Collection entries
---*---

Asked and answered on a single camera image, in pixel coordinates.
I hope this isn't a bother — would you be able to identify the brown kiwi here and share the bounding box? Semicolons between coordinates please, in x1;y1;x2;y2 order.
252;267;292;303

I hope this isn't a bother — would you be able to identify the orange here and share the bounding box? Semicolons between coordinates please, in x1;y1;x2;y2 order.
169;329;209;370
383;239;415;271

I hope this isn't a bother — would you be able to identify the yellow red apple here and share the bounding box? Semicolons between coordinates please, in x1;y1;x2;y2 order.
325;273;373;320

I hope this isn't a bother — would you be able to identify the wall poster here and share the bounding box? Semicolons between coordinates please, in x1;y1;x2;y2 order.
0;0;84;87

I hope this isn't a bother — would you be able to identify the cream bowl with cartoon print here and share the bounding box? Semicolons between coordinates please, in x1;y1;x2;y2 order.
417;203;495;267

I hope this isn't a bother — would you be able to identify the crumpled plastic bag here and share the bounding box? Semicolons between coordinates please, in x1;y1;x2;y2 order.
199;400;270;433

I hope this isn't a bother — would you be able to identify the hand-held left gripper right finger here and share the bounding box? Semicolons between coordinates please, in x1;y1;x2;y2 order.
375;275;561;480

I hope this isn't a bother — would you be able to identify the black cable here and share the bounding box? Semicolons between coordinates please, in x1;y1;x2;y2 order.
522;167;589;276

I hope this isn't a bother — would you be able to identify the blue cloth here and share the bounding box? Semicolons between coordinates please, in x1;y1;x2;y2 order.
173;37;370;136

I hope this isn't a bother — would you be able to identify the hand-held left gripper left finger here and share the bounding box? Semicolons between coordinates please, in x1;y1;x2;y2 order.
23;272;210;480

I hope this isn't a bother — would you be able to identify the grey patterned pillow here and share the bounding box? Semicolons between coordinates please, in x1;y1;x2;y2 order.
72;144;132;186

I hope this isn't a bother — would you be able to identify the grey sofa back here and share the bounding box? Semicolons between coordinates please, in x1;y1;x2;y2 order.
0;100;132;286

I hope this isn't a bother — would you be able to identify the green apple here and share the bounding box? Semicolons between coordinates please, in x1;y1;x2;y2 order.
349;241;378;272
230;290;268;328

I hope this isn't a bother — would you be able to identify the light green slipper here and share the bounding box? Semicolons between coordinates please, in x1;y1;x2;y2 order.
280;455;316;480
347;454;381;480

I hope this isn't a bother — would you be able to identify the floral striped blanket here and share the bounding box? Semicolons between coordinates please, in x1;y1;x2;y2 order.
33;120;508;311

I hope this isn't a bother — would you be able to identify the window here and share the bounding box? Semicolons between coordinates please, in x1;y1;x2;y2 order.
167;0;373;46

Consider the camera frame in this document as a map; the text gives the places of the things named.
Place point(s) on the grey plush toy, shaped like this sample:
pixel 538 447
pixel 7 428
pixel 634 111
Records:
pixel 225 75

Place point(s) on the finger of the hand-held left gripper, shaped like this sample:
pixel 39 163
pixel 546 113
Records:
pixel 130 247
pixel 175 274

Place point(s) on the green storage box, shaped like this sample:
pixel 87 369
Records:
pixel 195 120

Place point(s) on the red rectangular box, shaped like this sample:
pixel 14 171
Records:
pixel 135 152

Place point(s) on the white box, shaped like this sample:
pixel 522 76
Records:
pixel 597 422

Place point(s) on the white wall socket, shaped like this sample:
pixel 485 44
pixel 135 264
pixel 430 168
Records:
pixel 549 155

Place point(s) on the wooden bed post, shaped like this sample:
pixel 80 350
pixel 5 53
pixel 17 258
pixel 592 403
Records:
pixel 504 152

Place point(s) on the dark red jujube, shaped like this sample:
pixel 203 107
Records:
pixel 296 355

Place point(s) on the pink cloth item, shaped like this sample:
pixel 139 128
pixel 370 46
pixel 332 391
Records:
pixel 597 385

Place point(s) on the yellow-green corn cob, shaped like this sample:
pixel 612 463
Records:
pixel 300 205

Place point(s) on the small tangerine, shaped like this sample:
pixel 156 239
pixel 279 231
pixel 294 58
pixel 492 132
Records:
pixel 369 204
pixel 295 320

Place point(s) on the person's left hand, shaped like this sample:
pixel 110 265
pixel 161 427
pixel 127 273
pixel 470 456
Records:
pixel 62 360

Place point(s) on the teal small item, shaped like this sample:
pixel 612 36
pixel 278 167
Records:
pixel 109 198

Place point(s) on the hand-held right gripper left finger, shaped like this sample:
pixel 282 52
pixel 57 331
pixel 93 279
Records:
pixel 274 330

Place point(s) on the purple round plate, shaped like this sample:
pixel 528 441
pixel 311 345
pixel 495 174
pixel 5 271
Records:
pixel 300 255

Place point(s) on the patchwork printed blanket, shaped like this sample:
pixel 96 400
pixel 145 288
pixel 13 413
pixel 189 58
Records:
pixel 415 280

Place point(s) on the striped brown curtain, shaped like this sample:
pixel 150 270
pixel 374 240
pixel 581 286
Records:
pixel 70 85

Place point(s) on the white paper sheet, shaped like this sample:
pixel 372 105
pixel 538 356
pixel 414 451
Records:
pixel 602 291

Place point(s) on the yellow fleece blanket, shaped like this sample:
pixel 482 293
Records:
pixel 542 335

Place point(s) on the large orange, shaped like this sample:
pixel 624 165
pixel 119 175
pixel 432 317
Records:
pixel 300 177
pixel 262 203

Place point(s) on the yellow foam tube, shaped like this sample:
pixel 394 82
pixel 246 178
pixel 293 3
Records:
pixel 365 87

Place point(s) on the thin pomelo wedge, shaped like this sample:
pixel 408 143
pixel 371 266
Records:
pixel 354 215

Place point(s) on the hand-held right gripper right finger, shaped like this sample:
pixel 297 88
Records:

---*---

* [Activity] The full set of records must be output again exactly.

* [Response below]
Asked and answered on a single camera image, in pixel coordinates.
I hope this isn't a bother — would you be able to identify the brown kiwi here and share the bounding box? Semicolons between coordinates please, in x1;y1;x2;y2 order.
252;267;292;303

I hope this isn't a bother — would you be able to identify the orange here and share the bounding box? Semicolons between coordinates please, in x1;y1;x2;y2 order.
169;329;209;370
383;239;415;271

I hope this isn't a bother — would you be able to identify the yellow red apple here and share the bounding box? Semicolons between coordinates please, in x1;y1;x2;y2 order.
325;273;373;320

I hope this isn't a bother — would you be able to identify the wall poster here and share the bounding box? Semicolons between coordinates please, in x1;y1;x2;y2 order.
0;0;84;87

I hope this isn't a bother — would you be able to identify the cream bowl with cartoon print here and share the bounding box? Semicolons between coordinates please, in x1;y1;x2;y2 order.
417;203;495;267

I hope this isn't a bother — would you be able to identify the crumpled plastic bag here and share the bounding box? Semicolons between coordinates please, in x1;y1;x2;y2 order.
199;400;270;433

I hope this isn't a bother — would you be able to identify the hand-held left gripper right finger here and share the bounding box? Semicolons between coordinates please, in x1;y1;x2;y2 order.
375;275;561;480

I hope this isn't a bother — would you be able to identify the black cable here and share the bounding box? Semicolons between coordinates please, in x1;y1;x2;y2 order.
522;167;589;276

I hope this isn't a bother — would you be able to identify the blue cloth here and share the bounding box? Semicolons between coordinates please, in x1;y1;x2;y2 order.
173;37;370;136

I hope this isn't a bother — would you be able to identify the hand-held left gripper left finger here and share the bounding box? Semicolons between coordinates please, in x1;y1;x2;y2 order.
23;272;210;480

I hope this isn't a bother — would you be able to identify the grey patterned pillow here and share the bounding box? Semicolons between coordinates please, in x1;y1;x2;y2 order.
72;144;132;186

I hope this isn't a bother — would you be able to identify the grey sofa back here and share the bounding box? Semicolons between coordinates please, in x1;y1;x2;y2 order.
0;100;132;286

I hope this isn't a bother — would you be able to identify the green apple here and share the bounding box? Semicolons between coordinates please, in x1;y1;x2;y2 order.
349;241;378;272
230;290;268;328

I hope this isn't a bother — would you be able to identify the light green slipper here and share the bounding box? Semicolons between coordinates please, in x1;y1;x2;y2 order.
280;455;316;480
347;454;381;480

I hope this isn't a bother — would you be able to identify the floral striped blanket here and share the bounding box? Semicolons between coordinates please, in x1;y1;x2;y2 order.
33;120;508;311

I hope this isn't a bother — would you be able to identify the window here and share the bounding box? Semicolons between coordinates please, in x1;y1;x2;y2 order.
167;0;373;46

Consider the camera frame in this document as a map; the text gives the places of the things named.
Place point(s) on the grey plush toy, shaped like this sample:
pixel 538 447
pixel 7 428
pixel 634 111
Records:
pixel 225 75

Place point(s) on the finger of the hand-held left gripper, shaped like this sample:
pixel 39 163
pixel 546 113
Records:
pixel 130 247
pixel 175 274

Place point(s) on the green storage box, shaped like this sample:
pixel 87 369
Records:
pixel 195 120

Place point(s) on the red rectangular box, shaped like this sample:
pixel 14 171
Records:
pixel 135 152

Place point(s) on the white box, shaped like this sample:
pixel 522 76
Records:
pixel 597 422

Place point(s) on the white wall socket, shaped like this sample:
pixel 485 44
pixel 135 264
pixel 430 168
Records:
pixel 549 155

Place point(s) on the wooden bed post, shaped like this sample:
pixel 80 350
pixel 5 53
pixel 17 258
pixel 592 403
Records:
pixel 504 152

Place point(s) on the dark red jujube, shaped like this sample:
pixel 203 107
Records:
pixel 296 355

Place point(s) on the pink cloth item, shaped like this sample:
pixel 139 128
pixel 370 46
pixel 332 391
Records:
pixel 597 385

Place point(s) on the yellow-green corn cob, shaped like this sample:
pixel 612 463
Records:
pixel 300 205

Place point(s) on the small tangerine, shaped like this sample:
pixel 156 239
pixel 279 231
pixel 294 58
pixel 492 132
Records:
pixel 369 204
pixel 295 320

Place point(s) on the person's left hand, shaped like this sample:
pixel 110 265
pixel 161 427
pixel 127 273
pixel 470 456
Records:
pixel 62 360

Place point(s) on the teal small item, shaped like this sample:
pixel 612 36
pixel 278 167
Records:
pixel 109 198

Place point(s) on the hand-held right gripper left finger, shaped like this sample:
pixel 282 52
pixel 57 331
pixel 93 279
Records:
pixel 274 330

Place point(s) on the purple round plate, shaped like this sample:
pixel 528 441
pixel 311 345
pixel 495 174
pixel 5 271
Records:
pixel 300 255

Place point(s) on the patchwork printed blanket, shaped like this sample:
pixel 96 400
pixel 145 288
pixel 13 413
pixel 189 58
Records:
pixel 415 280

Place point(s) on the striped brown curtain, shaped like this sample:
pixel 150 270
pixel 374 240
pixel 581 286
Records:
pixel 70 85

Place point(s) on the white paper sheet, shaped like this sample:
pixel 372 105
pixel 538 356
pixel 414 451
Records:
pixel 602 291

Place point(s) on the yellow fleece blanket, shaped like this sample:
pixel 482 293
Records:
pixel 542 335

Place point(s) on the large orange, shaped like this sample:
pixel 624 165
pixel 119 175
pixel 432 317
Records:
pixel 300 177
pixel 262 203

Place point(s) on the yellow foam tube, shaped like this sample:
pixel 394 82
pixel 246 178
pixel 293 3
Records:
pixel 365 87

Place point(s) on the thin pomelo wedge, shaped like this sample:
pixel 408 143
pixel 371 266
Records:
pixel 354 215

Place point(s) on the hand-held right gripper right finger, shaped like this sample:
pixel 297 88
Records:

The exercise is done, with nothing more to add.